Oldman and GVR4592. Thanks for the correction on the BCS. I still don't quite agree that pulling timing or adding fuel is a boost controller. The ECU adds fuel based on a fuel vs. mass airflow vs. rpm map, right? And it has a similar map for timing advance. The front O2 sensor is used to correct for a lean condition and fuel trims to remember from past experience, and the knock sensor is used to retard timing. But boost is dictated by exhaust backpressure, the turbo, WGA, and the MBC - if you don't change any of those, you can't change boost. I assume that the ECU could do things to the motor to decrease exhaust backpressure, but is that what you're saying? I just don't see any evidence that the ECU controls boost other than fuel cut (and the BCS if you have it). What am I missing?
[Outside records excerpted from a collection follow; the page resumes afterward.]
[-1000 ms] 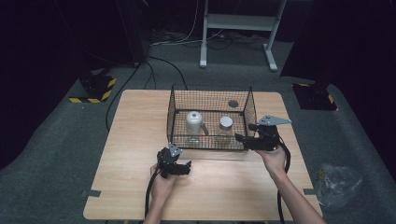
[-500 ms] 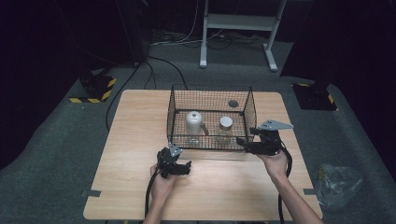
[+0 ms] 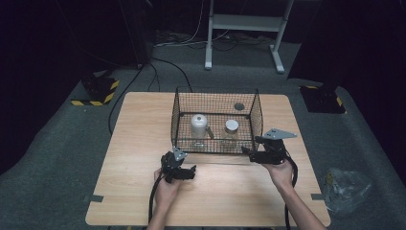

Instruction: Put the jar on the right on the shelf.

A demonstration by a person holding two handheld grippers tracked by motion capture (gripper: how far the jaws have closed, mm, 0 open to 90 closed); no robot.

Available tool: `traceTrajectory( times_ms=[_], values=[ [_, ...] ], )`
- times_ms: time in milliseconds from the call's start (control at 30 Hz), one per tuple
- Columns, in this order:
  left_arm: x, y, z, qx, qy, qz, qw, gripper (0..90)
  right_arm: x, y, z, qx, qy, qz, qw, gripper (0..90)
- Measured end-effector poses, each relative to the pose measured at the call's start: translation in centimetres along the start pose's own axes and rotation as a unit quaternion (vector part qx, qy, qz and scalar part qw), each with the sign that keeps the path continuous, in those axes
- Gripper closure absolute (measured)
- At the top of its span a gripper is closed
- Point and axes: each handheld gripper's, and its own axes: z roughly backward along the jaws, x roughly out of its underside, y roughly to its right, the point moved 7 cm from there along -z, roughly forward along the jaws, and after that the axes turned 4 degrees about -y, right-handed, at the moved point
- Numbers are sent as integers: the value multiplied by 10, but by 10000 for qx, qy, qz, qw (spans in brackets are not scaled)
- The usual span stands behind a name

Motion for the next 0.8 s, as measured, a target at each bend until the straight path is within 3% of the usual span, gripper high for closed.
traceTrajectory(
  times_ms=[800],
  values=[
    [0, 0, 0, 0, 2, 3, 10000, 105, 35, -2, -18, 134, -380, 50, 9992, 248]
  ],
)
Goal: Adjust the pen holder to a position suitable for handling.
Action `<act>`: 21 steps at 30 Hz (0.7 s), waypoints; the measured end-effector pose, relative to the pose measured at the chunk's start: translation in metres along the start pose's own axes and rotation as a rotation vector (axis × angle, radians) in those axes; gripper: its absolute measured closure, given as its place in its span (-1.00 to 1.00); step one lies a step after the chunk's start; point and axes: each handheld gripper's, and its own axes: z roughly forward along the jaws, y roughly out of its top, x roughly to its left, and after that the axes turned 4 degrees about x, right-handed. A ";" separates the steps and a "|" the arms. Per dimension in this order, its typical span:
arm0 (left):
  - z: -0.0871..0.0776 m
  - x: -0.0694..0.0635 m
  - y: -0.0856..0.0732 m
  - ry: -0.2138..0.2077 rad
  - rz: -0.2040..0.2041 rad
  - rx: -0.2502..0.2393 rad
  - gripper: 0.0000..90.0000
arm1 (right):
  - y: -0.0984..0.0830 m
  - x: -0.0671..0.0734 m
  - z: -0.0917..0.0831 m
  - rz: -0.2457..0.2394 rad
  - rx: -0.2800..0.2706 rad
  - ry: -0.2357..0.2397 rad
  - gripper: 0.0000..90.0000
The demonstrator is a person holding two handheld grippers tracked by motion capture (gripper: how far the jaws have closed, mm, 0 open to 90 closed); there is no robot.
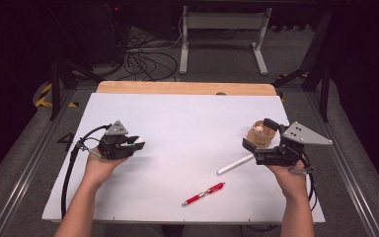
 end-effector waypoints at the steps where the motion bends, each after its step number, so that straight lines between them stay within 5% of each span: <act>1: -0.001 -0.002 0.002 -0.001 0.003 -0.010 0.45 | 0.000 0.001 0.001 -0.007 0.002 -0.006 -0.98; 21: -0.017 -0.038 0.036 -0.035 0.073 -0.166 0.45 | 0.000 0.004 0.001 -0.014 -0.028 -0.016 -0.98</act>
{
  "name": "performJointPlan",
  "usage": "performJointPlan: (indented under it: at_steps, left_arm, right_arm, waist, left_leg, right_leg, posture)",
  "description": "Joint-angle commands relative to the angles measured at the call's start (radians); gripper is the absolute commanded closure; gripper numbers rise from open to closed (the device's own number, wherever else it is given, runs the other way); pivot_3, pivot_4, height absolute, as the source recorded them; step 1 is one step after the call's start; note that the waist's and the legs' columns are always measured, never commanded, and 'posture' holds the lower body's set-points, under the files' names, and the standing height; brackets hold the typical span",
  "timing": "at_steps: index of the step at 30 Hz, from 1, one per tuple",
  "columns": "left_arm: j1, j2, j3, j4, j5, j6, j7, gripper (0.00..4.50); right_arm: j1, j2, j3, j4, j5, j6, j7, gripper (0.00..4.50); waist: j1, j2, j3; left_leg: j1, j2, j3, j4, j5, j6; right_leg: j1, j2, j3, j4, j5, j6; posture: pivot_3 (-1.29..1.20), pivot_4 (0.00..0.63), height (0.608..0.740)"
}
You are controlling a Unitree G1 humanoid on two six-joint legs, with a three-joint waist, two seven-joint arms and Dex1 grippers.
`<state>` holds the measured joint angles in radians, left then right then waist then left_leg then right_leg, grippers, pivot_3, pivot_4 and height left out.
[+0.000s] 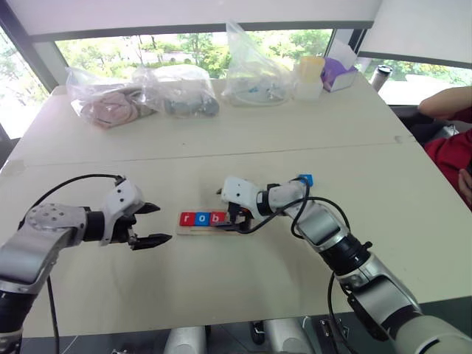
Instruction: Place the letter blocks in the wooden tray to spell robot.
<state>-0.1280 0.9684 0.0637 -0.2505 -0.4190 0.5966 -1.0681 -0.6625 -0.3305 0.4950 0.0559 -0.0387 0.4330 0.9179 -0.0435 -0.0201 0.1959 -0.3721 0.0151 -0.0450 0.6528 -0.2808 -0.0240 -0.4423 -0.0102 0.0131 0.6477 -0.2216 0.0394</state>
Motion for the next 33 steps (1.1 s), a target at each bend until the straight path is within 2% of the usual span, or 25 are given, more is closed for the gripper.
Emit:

I never said that pulling timing or adding fuel was a boost controller. I said the ecu pulses the bcs to lower boost, and at the same time pulls timing. This strategy is used to prevent knock from occuring.

The front 02 isn't for correcting lean condition's, it for maintaining a stoichiometric A/F ratio in closed loop.

You're somewhat correct about boost being dictated by backpressure, turbo, wastegate spring pressure, and the boost controller, but it doesn't have to be a mbc, the bcs can do the same thing.

You know how a manual boost controller works, apply the same principles to the bcs and the ecu. The ecu pulses the BCS, allowing boost to be vented. When the boost is vented the full amount doesn't reach the WGA and the boost pessure increases. When knock occurs, the ecu stops pulsing the bcs, the full amount of boost reaches the WGA. The WGA opens the flapper at 9 psi, instead of the ecu's preset level of 12 psi. The ecu then pulls timing, and in some cases add's fuel.